◆ **Work required**
Print the data below verbatim, minus images.

◆ **Available data**
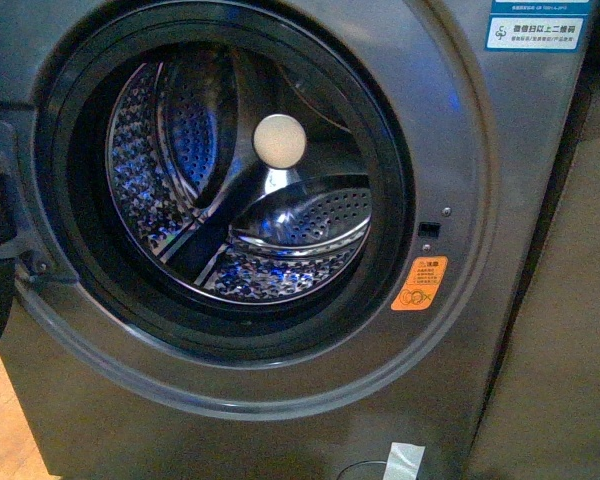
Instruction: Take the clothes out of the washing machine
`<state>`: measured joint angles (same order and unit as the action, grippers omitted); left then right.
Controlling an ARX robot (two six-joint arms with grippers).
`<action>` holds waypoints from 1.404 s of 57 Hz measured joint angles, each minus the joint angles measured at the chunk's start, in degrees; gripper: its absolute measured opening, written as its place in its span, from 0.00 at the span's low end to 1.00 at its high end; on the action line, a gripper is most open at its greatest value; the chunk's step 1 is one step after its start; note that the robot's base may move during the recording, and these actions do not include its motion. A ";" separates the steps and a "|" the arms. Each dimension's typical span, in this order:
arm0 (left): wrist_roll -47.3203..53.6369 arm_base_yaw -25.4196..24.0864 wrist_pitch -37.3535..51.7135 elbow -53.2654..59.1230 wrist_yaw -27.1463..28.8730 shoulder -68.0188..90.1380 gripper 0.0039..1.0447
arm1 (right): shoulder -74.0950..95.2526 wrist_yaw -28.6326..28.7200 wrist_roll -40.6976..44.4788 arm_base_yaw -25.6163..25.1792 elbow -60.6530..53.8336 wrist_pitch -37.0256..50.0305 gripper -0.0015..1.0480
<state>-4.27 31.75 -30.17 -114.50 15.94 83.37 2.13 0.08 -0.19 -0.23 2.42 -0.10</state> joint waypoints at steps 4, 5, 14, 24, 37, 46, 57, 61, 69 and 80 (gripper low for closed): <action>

◆ **Written solution**
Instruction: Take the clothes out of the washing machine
`<state>`: measured joint angles (same order and unit as the action, grippers omitted); left then right.
Controlling an ARX robot (two six-joint arms with grippers).
`<action>` holds waypoints from 1.404 s of 57 Hz measured joint angles, each minus the joint angles measured at the chunk's start, in degrees; gripper: its absolute measured opening, written as its place in its span, from 0.00 at the span's low end to 1.00 at its high end; on the action line, a gripper is most open at its greatest value; the chunk's step 1 is one step after its start; note that the robot's base may move during the recording, and these actions do not include its motion. A ";" separates the steps and a "|" the arms. Each dimension's typical span, in this order:
arm0 (left): wrist_roll -47.3203..53.6369 arm_base_yaw -25.4196..24.0864 wrist_pitch -37.3535..51.7135 elbow -53.2654..59.1230 wrist_yaw -27.1463..28.8730 shoulder -68.0188..90.1380 gripper 0.0039..1.0447
arm1 (right): shoulder -74.0950..95.2526 wrist_yaw -28.6326..28.7200 wrist_roll -40.6976..44.4788 arm_base_yaw -25.6163..25.1792 elbow -60.6530..53.8336 wrist_pitch -37.0256..50.0305 gripper -0.0015..1.0480
<state>-4.27 31.75 -30.17 -114.50 15.94 83.37 2.13 0.08 -0.19 -0.23 2.42 -0.10</state> joint waypoints at steps 4, 5, 14, 24, 37, 46, 57, 61, 69 and 80 (gripper low for closed): <action>

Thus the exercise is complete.